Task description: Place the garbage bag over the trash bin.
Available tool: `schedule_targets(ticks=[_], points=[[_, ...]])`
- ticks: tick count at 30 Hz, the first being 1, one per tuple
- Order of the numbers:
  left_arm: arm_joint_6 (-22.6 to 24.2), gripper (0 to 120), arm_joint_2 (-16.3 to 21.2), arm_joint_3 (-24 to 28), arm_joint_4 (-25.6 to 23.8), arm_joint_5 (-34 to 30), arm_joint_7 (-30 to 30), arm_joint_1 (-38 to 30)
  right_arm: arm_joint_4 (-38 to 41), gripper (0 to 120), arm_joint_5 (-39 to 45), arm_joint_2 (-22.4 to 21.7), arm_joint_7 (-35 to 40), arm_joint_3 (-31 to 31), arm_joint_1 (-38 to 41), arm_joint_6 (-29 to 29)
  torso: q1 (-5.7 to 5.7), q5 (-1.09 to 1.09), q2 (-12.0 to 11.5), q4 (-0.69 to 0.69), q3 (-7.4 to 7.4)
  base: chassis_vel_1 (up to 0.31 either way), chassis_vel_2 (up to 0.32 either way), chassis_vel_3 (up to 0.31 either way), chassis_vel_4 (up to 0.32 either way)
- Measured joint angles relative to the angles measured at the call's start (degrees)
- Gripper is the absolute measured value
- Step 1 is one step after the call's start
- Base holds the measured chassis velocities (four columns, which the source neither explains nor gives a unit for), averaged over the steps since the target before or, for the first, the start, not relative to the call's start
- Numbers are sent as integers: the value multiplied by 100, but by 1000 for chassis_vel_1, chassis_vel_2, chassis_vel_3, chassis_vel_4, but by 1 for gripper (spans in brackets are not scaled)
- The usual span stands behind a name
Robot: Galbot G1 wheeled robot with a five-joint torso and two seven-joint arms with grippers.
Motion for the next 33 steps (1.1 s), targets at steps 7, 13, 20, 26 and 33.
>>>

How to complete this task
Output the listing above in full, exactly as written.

Solution
Task description: Place the garbage bag over the trash bin.
Available tool: `schedule_targets(ticks=[_], points=[[_, ...]])`
- ticks: tick count at 30 Hz, the first being 1, one per tuple
- Order of the numbers:
  left_arm: arm_joint_6 (-22.6 to 24.2), gripper (0 to 120), arm_joint_2 (-16.3 to 21.2), arm_joint_3 (-24 to 28), arm_joint_4 (-25.6 to 23.8), arm_joint_5 (-34 to 30), arm_joint_7 (-30 to 30), arm_joint_1 (-38 to 30)
  right_arm: arm_joint_4 (-38 to 41), gripper (0 to 120), arm_joint_5 (-39 to 45), arm_joint_2 (-22.4 to 21.7), arm_joint_7 (-35 to 40), arm_joint_3 (-31 to 31), arm_joint_1 (-38 to 41), arm_joint_6 (-29 to 29)
  torso: q1 (-5.7 to 5.7), q5 (-1.09 to 1.09), q2 (-12.0 to 11.5), q4 (-0.69 to 0.69), q3 (-7.4 to 7.4)
  base: chassis_vel_1 (up to 0.31 either way), chassis_vel_2 (up to 0.32 either way), chassis_vel_3 (up to 0.31 either way), chassis_vel_4 (up to 0.32 either way)
- Measured joint angles relative to the angles measured at the call's start (degrees)
- Gripper is the absolute measured value
- Step 1 is one step after the call's start
- Base holds the measured chassis velocities (four columns, which the source neither explains nor gives a unit for), averaged over the steps since the target before or, for the first, the start, not relative to the call's start
- Numbers are sent as integers: the value multiplied by 100, but by 1000 for chassis_vel_1, chassis_vel_2, chassis_vel_3, chassis_vel_4, but by 1 for gripper (spans in brackets are not scaled)
- The usual span stands behind a name
Robot: Galbot G1 wheeled robot with a five-joint torso and two seven-joint arms with grippers.
Motion for the next 33 steps (1.1 s), targets at steps 7, 13, 20, 26 and 33.
>>>

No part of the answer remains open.